§ Your goal: Drop the pictures; give again exactly the lines from the one holding "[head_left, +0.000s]" through the end of the data.
..........
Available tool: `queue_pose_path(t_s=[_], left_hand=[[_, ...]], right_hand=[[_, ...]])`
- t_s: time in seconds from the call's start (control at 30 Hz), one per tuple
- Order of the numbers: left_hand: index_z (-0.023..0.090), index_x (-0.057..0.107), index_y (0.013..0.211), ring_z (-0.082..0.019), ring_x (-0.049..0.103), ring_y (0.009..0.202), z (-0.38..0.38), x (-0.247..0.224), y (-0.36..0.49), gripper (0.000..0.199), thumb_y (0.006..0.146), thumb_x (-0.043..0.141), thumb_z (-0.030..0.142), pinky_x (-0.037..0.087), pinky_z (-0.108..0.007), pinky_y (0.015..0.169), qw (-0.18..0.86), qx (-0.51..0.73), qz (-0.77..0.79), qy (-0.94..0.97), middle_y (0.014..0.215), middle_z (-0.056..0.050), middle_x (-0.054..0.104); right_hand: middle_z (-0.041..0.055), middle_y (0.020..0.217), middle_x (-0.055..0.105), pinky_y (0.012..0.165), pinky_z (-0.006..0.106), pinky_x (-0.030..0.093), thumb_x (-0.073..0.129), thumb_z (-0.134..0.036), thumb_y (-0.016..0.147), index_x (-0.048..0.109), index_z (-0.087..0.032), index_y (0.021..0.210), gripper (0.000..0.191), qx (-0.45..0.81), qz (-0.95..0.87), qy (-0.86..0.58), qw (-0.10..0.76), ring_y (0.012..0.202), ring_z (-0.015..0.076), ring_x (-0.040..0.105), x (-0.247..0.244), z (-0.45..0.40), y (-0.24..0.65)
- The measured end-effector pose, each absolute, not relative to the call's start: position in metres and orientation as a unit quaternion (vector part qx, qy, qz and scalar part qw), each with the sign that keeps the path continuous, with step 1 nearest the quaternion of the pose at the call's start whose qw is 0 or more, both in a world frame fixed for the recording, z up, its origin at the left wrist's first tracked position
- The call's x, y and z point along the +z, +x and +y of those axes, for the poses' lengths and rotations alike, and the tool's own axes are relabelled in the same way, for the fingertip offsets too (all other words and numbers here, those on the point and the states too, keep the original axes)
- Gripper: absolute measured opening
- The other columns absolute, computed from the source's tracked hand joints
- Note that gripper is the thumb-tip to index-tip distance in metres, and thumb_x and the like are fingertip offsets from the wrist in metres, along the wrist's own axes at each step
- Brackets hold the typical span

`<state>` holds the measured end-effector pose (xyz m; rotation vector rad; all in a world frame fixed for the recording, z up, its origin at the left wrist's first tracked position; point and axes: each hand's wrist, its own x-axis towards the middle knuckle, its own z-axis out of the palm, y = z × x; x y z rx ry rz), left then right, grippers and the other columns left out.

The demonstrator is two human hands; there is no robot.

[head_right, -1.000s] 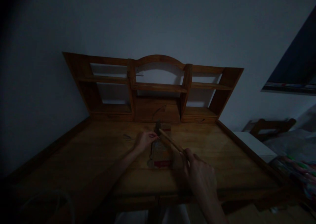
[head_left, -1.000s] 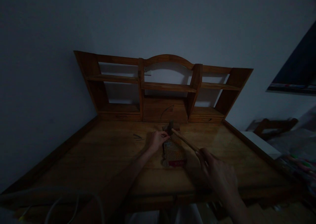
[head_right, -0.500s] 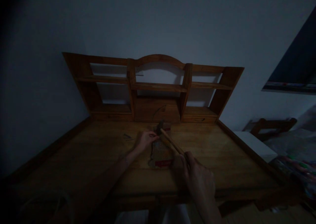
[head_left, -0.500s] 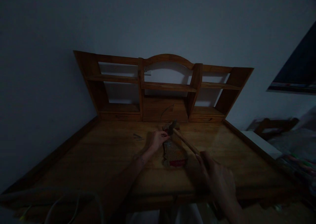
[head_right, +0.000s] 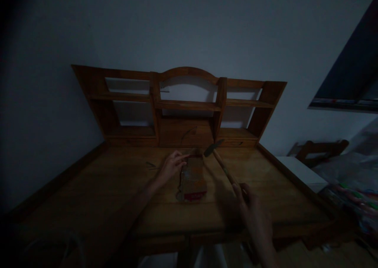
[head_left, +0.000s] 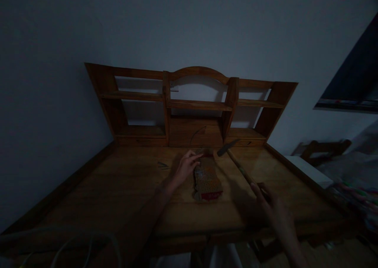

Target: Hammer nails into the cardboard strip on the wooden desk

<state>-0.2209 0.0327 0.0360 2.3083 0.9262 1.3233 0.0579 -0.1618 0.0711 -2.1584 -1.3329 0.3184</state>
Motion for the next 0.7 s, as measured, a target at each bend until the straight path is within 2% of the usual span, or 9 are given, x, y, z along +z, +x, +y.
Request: queue_pose_path(t_s=[0.23,0.43,0.6,0.7], left_hand=[[0.033,0.065,0.116,-0.015,0.051,0.092,0.035,0.031,-0.225,0.039,0.082,0.061,0.014,0.045,-0.028,0.082,0.086,0.423,0.312,0.846,0.096,-0.003,0.052],[0.028,0.067,0.113,-0.016,0.051,0.091,0.047,0.018,-0.227,0.035,0.08,0.065,0.018,0.045,-0.028,0.08,0.128,0.434,0.329,0.829,0.094,-0.004,0.052],[0.028,0.067,0.113,-0.015,0.052,0.09,0.044,0.018,-0.224,0.036,0.08,0.065,0.016,0.045,-0.027,0.08,0.16,0.44,0.321,0.823,0.093,-0.003,0.051],[0.029,0.061,0.121,-0.015,0.053,0.092,0.04,0.025,-0.223,0.042,0.082,0.061,0.015,0.046,-0.027,0.082,0.167,0.444,0.314,0.822,0.095,-0.003,0.052]], right_hand=[[0.0086,0.098,0.07,0.077,0.036,0.045,0.03,-0.071,0.083,0.06,-0.027,0.113,0.061,0.136,-0.47,-0.83,0.269,0.098,0.0315,0.064,0.049,-0.158,0.085],[0.0099,0.102,0.07,0.078,0.037,0.045,0.03,-0.073,0.081,0.059,-0.027,0.115,0.064,0.144,-0.469,-0.831,0.262,0.1,0.0324,0.063,0.042,-0.154,0.09],[0.0107,0.103,0.069,0.078,0.041,0.044,0.025,-0.071,0.084,0.058,-0.029,0.116,0.062,0.138,-0.471,-0.844,0.216,0.101,0.0343,0.063,0.045,-0.154,0.084],[0.0109,0.105,0.069,0.08,0.042,0.044,0.024,-0.07,0.085,0.056,-0.03,0.118,0.061,0.142,-0.474,-0.846,0.2,0.103,0.0341,0.062,0.047,-0.154,0.082]])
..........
§ Answer area:
[head_left, +0.000s] 

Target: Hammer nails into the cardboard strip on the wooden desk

<state>-0.2209 0.0327 0.0360 2.3083 0.9262 1.3233 0.0579 -0.1618 0.0711 -2.1584 -1.3329 0.3184</state>
Motion for the next 0.7 s, as measured, a target at each bend until the straight path is within 2% of the usual span, or 9 are given, x, y, z along +z, +x, +y.
Request: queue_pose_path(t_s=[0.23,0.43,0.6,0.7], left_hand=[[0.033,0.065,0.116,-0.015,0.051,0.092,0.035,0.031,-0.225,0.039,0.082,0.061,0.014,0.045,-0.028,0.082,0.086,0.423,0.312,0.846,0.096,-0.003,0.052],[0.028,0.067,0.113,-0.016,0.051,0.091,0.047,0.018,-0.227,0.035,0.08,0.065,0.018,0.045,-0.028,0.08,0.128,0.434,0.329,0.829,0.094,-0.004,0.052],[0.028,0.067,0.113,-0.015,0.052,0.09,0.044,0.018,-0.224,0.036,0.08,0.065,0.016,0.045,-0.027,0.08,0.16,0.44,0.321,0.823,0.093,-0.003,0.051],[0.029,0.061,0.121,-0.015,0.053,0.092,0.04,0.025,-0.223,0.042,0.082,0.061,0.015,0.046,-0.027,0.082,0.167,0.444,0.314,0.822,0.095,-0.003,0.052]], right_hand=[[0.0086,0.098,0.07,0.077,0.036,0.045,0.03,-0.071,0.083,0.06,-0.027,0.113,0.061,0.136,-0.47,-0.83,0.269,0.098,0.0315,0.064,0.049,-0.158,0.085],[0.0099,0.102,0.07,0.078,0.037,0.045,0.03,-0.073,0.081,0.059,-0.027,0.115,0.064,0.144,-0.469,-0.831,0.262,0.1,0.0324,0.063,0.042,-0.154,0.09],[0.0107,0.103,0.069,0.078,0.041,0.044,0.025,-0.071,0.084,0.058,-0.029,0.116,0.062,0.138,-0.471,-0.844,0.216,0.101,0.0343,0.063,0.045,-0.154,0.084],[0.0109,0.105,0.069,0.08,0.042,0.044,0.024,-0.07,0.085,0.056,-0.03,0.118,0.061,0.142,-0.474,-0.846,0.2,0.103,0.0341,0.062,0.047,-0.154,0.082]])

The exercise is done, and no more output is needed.